> _YOUR GOAL_
Please give every line below again exactly, but not its pictures.

******

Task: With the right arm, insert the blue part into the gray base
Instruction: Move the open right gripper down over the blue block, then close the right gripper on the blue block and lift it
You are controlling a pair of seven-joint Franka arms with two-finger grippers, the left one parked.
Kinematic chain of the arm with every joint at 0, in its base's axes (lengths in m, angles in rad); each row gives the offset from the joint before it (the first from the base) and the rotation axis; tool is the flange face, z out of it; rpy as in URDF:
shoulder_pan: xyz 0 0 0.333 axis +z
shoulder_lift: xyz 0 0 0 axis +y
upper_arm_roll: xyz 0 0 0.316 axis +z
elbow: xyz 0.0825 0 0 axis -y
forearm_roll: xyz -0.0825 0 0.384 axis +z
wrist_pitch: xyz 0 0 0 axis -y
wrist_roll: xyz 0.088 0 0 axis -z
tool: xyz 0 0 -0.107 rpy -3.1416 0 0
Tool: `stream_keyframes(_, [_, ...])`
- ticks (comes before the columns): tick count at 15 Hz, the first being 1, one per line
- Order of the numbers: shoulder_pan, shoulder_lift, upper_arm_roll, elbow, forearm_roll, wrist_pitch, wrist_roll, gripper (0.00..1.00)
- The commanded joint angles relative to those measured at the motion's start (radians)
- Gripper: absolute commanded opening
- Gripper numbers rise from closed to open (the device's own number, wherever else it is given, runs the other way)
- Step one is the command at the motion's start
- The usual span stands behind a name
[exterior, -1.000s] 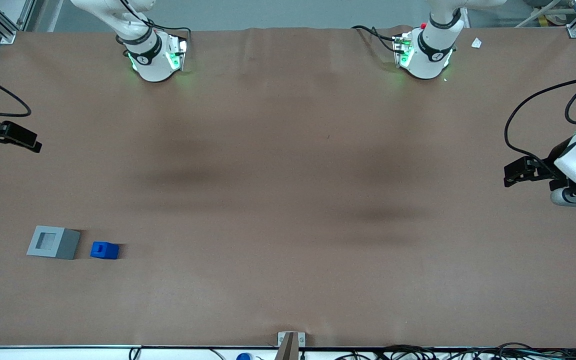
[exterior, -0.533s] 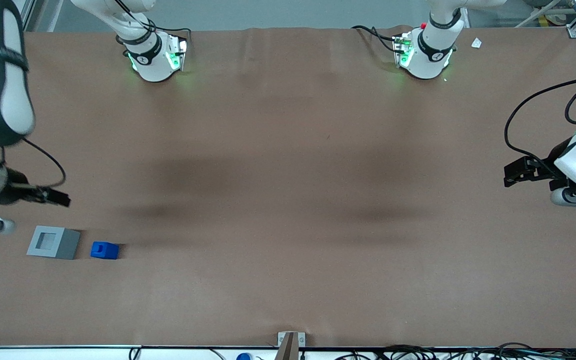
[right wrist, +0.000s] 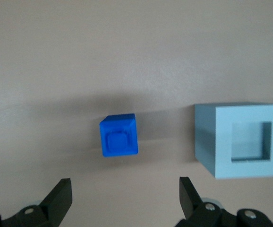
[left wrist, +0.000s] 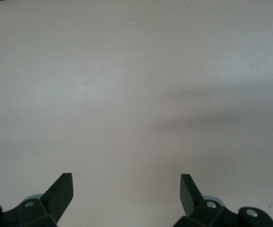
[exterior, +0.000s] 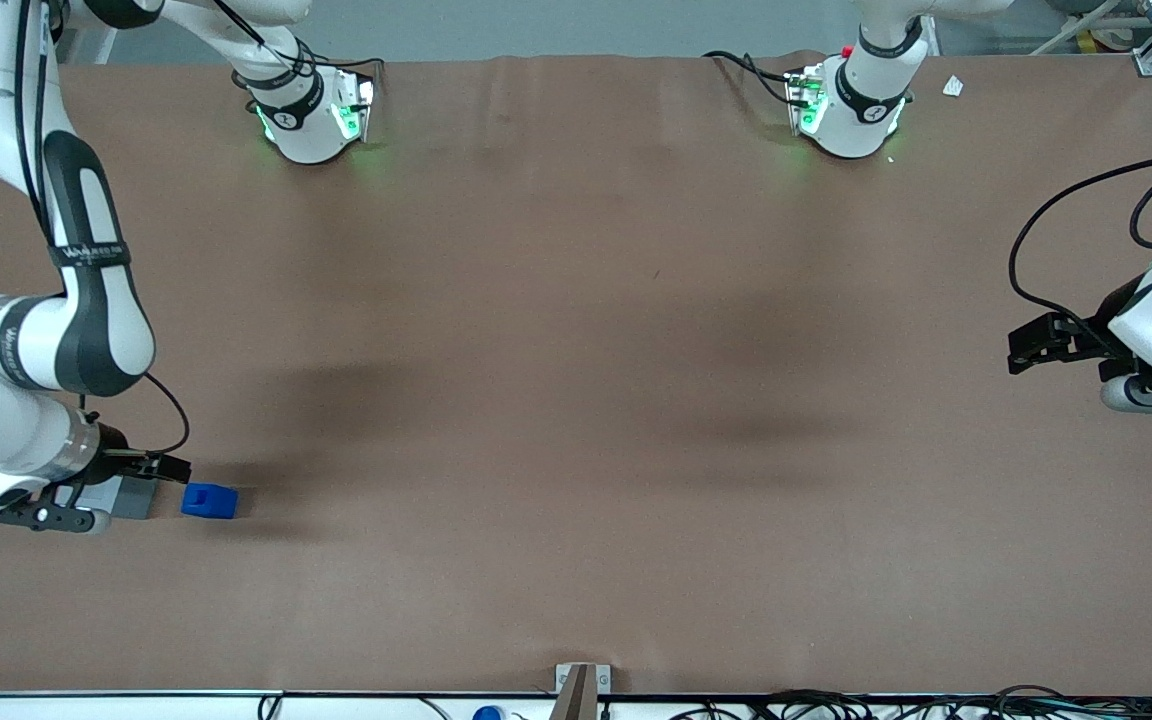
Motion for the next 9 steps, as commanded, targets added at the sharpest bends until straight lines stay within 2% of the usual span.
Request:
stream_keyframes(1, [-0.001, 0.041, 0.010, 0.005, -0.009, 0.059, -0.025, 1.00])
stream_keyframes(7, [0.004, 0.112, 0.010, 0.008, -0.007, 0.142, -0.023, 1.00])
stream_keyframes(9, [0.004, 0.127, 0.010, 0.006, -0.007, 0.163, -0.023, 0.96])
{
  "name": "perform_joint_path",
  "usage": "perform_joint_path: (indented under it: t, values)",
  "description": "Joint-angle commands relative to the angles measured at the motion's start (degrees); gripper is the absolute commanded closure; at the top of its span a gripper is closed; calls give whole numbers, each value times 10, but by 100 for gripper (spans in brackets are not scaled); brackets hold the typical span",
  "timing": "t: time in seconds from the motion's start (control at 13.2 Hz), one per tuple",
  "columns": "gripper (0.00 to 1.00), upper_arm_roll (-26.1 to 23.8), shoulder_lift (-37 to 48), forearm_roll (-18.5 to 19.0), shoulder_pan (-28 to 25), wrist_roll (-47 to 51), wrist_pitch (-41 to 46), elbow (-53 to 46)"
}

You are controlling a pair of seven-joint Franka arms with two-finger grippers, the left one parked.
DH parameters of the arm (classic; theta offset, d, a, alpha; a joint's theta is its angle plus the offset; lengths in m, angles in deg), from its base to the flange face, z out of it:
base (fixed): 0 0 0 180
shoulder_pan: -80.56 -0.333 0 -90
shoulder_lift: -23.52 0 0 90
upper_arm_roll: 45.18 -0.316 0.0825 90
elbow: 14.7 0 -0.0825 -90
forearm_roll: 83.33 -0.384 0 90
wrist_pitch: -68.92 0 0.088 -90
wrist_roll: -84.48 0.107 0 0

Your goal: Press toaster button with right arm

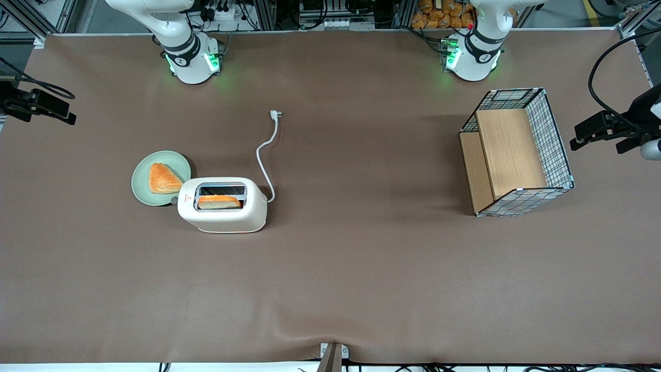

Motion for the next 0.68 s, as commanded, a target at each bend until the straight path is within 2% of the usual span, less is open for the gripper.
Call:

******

> _YOUR RESPONSE_
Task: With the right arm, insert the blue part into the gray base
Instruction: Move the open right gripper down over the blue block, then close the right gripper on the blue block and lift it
You are controlling a pair of seven-joint Franka arms with two-finger grippers, the left one parked.
Kinematic chain of the arm with every joint at 0, in its base's axes (lengths in m, angles in rad); each row gives the offset from the joint before it (the first from the base) and the rotation axis; tool is the flange face, z out of it; rpy as in URDF:
shoulder_pan: xyz 0 0 0.333 axis +z
shoulder_lift: xyz 0 0 0 axis +y
upper_arm_roll: xyz 0 0 0.316 axis +z
elbow: xyz 0.0825 0 0 axis -y
forearm_roll: xyz -0.0825 0 0.384 axis +z
wrist_pitch: xyz 0 0 0 axis -y
wrist_roll: xyz 0.088 0 0 axis -z
tool: xyz 0 0 -0.107 rpy -3.1416 0 0
Tool: `stream_keyframes(_, [_, ...])`
- ticks (comes before the columns): tick count at 15 Hz, the first being 1, one per line
- Order of the numbers: shoulder_pan, shoulder_lift, upper_arm_roll, elbow, forearm_roll, wrist_pitch, wrist_roll, gripper (0.00..1.00)
- The commanded joint angles relative to those measured at the motion's start (radians)
- Gripper: absolute commanded opening
- Gripper numbers rise from closed to open (the device's own number, wherever else it is given, runs the other way)
- Step one is the command at the motion's start
- The usual span stands behind a name
[exterior, -1.000s] 
[exterior, -0.533s] 
[right wrist, +0.000s] 
[left wrist, +0.000s] 
[exterior, +0.000s] 
Motion for the next 9 steps, as commanded, targets added at the sharpest bends until straight lines stay within 2% of the usual span.
Request:
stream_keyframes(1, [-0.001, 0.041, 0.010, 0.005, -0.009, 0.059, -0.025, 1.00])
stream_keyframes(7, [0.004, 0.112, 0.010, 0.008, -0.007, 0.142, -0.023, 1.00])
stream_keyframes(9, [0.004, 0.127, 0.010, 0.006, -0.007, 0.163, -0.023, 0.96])
{
  "name": "perform_joint_path",
  "usage": "perform_joint_path: (indented under it: t, values)",
  "description": "Joint-angle commands relative to the angles measured at the motion's start (degrees); gripper is the absolute commanded closure; at the top of its span a gripper is closed; calls give whole numbers, each value times 10, but by 100 for gripper (spans in brackets are not scaled); brackets hold the typical span",
  "timing": "t: time in seconds from the motion's start (control at 13.2 Hz), one per tuple",
  "columns": "gripper (0.00 to 1.00), upper_arm_roll (-26.1 to 23.8), shoulder_lift (-37 to 48), forearm_roll (-18.5 to 19.0), shoulder_pan (-28 to 25), wrist_roll (-47 to 51), wrist_pitch (-41 to 46), elbow (-53 to 46)"
}

You are controlling a pair of seven-joint Franka arms with two-finger grippers, the left one parked.
DH parameters of the arm (classic; theta offset, d, a, alpha; a joint's theta is its angle plus the offset; lengths in m, angles in deg), from its base to the flange face, z out of it:
base (fixed): 0 0 0 180
shoulder_pan: -80.56 -0.333 0 -90
shoulder_lift: -23.52 0 0 90
upper_arm_roll: 45.18 -0.316 0.0825 90
elbow: 14.7 0 -0.0825 -90
forearm_roll: 83.33 -0.384 0 90
wrist_pitch: -68.92 0 0.088 -90
wrist_roll: -84.48 0.107 0 0

Your goal: Press toaster button with right arm


Motion for the next 0.68 s, as commanded, a target at each bend until the straight path is within 2% of the usual span, less is open for the gripper.
Call:

This exercise requires no additional answer.